(THE TASK)
With no edits of any kind, print each record that follows.

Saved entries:

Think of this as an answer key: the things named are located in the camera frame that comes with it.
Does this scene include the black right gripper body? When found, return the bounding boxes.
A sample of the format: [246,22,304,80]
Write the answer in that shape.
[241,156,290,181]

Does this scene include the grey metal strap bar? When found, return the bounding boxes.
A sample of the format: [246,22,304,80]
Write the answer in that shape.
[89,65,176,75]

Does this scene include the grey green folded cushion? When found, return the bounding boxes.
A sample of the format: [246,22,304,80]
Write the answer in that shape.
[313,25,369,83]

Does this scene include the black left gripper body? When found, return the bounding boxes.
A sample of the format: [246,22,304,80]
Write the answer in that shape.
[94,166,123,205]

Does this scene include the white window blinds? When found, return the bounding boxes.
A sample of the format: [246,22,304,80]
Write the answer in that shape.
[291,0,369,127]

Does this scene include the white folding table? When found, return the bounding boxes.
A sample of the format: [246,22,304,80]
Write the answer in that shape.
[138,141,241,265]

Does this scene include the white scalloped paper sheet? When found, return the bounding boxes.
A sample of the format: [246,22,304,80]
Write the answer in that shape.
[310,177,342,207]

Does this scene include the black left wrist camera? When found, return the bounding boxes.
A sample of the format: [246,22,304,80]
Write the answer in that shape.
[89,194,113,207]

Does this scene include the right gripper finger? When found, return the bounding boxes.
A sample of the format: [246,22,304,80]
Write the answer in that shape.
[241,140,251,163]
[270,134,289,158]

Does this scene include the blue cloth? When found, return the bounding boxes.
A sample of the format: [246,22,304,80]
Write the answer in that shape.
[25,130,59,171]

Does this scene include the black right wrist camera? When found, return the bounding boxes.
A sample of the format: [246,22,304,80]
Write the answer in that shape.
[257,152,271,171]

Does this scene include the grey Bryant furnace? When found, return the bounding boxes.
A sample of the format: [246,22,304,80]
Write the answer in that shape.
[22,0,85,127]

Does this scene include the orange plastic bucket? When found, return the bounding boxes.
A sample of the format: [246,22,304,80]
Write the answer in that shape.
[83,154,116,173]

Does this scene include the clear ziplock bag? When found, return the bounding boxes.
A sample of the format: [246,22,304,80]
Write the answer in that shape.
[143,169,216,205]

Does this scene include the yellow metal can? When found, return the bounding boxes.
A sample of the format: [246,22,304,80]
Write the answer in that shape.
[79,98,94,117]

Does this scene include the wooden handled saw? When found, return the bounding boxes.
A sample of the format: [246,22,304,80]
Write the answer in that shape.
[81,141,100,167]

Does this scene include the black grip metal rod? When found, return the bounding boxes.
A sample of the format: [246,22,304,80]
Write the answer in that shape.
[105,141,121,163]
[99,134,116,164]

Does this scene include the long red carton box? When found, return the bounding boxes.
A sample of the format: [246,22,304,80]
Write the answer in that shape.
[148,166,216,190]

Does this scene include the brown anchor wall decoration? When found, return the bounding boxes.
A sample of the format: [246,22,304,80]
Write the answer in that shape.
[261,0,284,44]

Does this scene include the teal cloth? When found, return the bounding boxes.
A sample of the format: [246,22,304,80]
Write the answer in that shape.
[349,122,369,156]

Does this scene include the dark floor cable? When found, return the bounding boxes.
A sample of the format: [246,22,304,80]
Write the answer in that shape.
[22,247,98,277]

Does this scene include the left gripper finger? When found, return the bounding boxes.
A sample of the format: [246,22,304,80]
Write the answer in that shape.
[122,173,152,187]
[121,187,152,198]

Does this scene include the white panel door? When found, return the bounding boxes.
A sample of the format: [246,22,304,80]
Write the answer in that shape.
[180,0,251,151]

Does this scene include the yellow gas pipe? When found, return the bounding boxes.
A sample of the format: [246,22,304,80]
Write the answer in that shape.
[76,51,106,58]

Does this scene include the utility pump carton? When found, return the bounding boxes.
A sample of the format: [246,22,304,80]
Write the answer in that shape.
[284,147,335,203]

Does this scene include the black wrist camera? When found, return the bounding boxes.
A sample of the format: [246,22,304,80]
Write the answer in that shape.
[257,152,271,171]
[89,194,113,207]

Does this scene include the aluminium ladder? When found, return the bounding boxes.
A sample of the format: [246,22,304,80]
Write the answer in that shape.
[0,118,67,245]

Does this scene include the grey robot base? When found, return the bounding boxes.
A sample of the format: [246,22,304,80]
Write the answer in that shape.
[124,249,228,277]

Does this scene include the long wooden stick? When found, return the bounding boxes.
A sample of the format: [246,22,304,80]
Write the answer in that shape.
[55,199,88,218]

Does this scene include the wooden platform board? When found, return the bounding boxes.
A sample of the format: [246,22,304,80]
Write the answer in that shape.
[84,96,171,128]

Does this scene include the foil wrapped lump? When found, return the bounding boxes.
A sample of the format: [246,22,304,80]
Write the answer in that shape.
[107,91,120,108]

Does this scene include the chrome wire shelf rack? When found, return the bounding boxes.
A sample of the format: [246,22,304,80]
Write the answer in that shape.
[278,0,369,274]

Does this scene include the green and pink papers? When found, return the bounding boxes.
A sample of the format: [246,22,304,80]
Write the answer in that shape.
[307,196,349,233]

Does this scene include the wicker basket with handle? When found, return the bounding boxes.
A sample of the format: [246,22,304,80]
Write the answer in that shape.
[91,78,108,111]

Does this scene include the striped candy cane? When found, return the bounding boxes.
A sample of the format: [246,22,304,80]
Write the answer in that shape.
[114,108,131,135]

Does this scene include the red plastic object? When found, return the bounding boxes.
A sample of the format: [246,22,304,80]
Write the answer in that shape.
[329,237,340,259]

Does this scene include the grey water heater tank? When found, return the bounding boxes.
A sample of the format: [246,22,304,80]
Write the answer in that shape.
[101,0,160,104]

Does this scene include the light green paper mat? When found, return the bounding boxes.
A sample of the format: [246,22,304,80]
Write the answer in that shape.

(YOUR RESPONSE)
Think of this as an answer key: the things named are located in the camera frame that comes with it.
Does this scene include the black right gripper body? When found, return the bounding boxes.
A sample of the format: [246,22,304,80]
Write the answer in that shape.
[241,156,290,181]

Does this scene include the grey metal strap bar? When found, return the bounding boxes.
A sample of the format: [246,22,304,80]
Write the answer in that shape.
[89,65,176,75]

Does this scene include the grey green folded cushion? When found, return the bounding boxes.
A sample of the format: [246,22,304,80]
Write the answer in that shape.
[313,25,369,83]

Does this scene include the black left gripper body? When found, return the bounding boxes.
A sample of the format: [246,22,304,80]
Write the answer in that shape.
[94,166,123,205]

Does this scene include the white window blinds? When found, return the bounding boxes.
A sample of the format: [246,22,304,80]
Write the answer in that shape.
[291,0,369,127]

Does this scene include the white folding table? When found, return the bounding boxes.
A sample of the format: [246,22,304,80]
Write the answer in that shape.
[138,141,241,265]

Does this scene include the white scalloped paper sheet? When found, return the bounding boxes.
A sample of the format: [246,22,304,80]
Write the answer in that shape.
[310,177,342,207]

Does this scene include the black left wrist camera? When found, return the bounding boxes.
A sample of the format: [246,22,304,80]
Write the answer in that shape.
[89,194,113,207]

Does this scene include the right gripper finger? When found, return the bounding boxes.
A sample of the format: [246,22,304,80]
Write the answer in that shape.
[241,140,251,163]
[270,134,289,158]

Does this scene include the blue cloth? When found, return the bounding boxes.
A sample of the format: [246,22,304,80]
Write the answer in that shape.
[25,130,59,171]

Does this scene include the black right wrist camera? When found, return the bounding boxes.
A sample of the format: [246,22,304,80]
Write the answer in that shape.
[257,152,271,171]

Does this scene include the grey Bryant furnace? When found, return the bounding boxes.
A sample of the format: [246,22,304,80]
Write the answer in that shape.
[22,0,85,127]

Does this scene include the orange plastic bucket? When found, return the bounding boxes.
A sample of the format: [246,22,304,80]
Write the answer in that shape.
[83,154,116,173]

Does this scene include the clear ziplock bag? When found, return the bounding boxes.
A sample of the format: [246,22,304,80]
Write the answer in that shape.
[143,169,216,205]

Does this scene include the yellow metal can? When found, return the bounding boxes.
A sample of the format: [246,22,304,80]
Write the answer in that shape.
[79,98,94,117]

Does this scene include the wooden handled saw? When found, return the bounding boxes.
A sample of the format: [246,22,304,80]
Write the answer in that shape.
[81,141,100,167]

Does this scene include the black grip metal rod? When found, return the bounding boxes.
A sample of the format: [246,22,304,80]
Write the answer in that shape.
[105,141,121,163]
[99,134,116,164]

Does this scene include the long red carton box? When found, return the bounding boxes.
A sample of the format: [246,22,304,80]
Write the answer in that shape.
[148,166,216,190]

Does this scene include the brown anchor wall decoration? When found, return the bounding boxes.
A sample of the format: [246,22,304,80]
Write the answer in that shape.
[261,0,284,44]

Does this scene include the teal cloth? When found, return the bounding boxes.
A sample of the format: [246,22,304,80]
Write the answer in that shape.
[349,122,369,156]

Does this scene include the dark floor cable? When found, return the bounding boxes.
A sample of the format: [246,22,304,80]
Write the answer in that shape.
[22,247,98,277]

Does this scene include the left gripper finger? When found, return the bounding boxes.
A sample of the format: [246,22,304,80]
Write the answer in that shape.
[122,173,152,187]
[121,187,152,198]

Does this scene include the white panel door? When found, return the bounding boxes.
A sample of the format: [246,22,304,80]
Write the answer in that shape.
[180,0,251,151]

Does this scene include the yellow gas pipe? When found, return the bounding boxes.
A sample of the format: [246,22,304,80]
Write the answer in that shape.
[76,51,106,58]

Does this scene include the utility pump carton? When found, return the bounding boxes.
A sample of the format: [246,22,304,80]
Write the answer in that shape.
[284,147,335,203]

Does this scene include the black wrist camera? When found, return the bounding boxes.
A sample of the format: [246,22,304,80]
Write the answer in that shape.
[257,152,271,171]
[89,194,113,207]

Does this scene include the aluminium ladder? When found, return the bounding boxes.
A sample of the format: [246,22,304,80]
Write the answer in that shape.
[0,118,67,245]

Does this scene include the grey robot base? When found, return the bounding boxes.
A sample of the format: [246,22,304,80]
Write the answer in that shape.
[124,249,228,277]

Does this scene include the long wooden stick? When found, return the bounding boxes.
A sample of the format: [246,22,304,80]
Write the answer in that shape.
[55,199,88,218]

Does this scene include the wooden platform board? When found, return the bounding boxes.
A sample of the format: [246,22,304,80]
Write the answer in that shape.
[84,96,171,128]

Does this scene include the foil wrapped lump? When found, return the bounding boxes.
A sample of the format: [246,22,304,80]
Write the answer in that shape.
[107,91,120,108]

Does this scene include the chrome wire shelf rack? When found, return the bounding boxes.
A sample of the format: [246,22,304,80]
Write the answer in that shape.
[278,0,369,274]

Does this scene include the green and pink papers? When found, return the bounding boxes.
A sample of the format: [246,22,304,80]
Write the answer in that shape.
[307,196,349,233]

Does this scene include the wicker basket with handle? When found, return the bounding boxes.
A sample of the format: [246,22,304,80]
Write the answer in that shape.
[91,78,108,111]

Does this scene include the striped candy cane? When found, return the bounding boxes.
A sample of the format: [246,22,304,80]
Write the answer in that shape.
[114,108,131,135]

Does this scene include the red plastic object? When found, return the bounding boxes.
A sample of the format: [246,22,304,80]
Write the answer in that shape.
[329,237,340,259]

Does this scene include the grey water heater tank? When found, return the bounding boxes.
A sample of the format: [246,22,304,80]
Write the answer in that shape.
[101,0,160,104]

Does this scene include the light green paper mat? When found, return the bounding boxes.
A sample of the format: [246,22,304,80]
Write the answer in that shape.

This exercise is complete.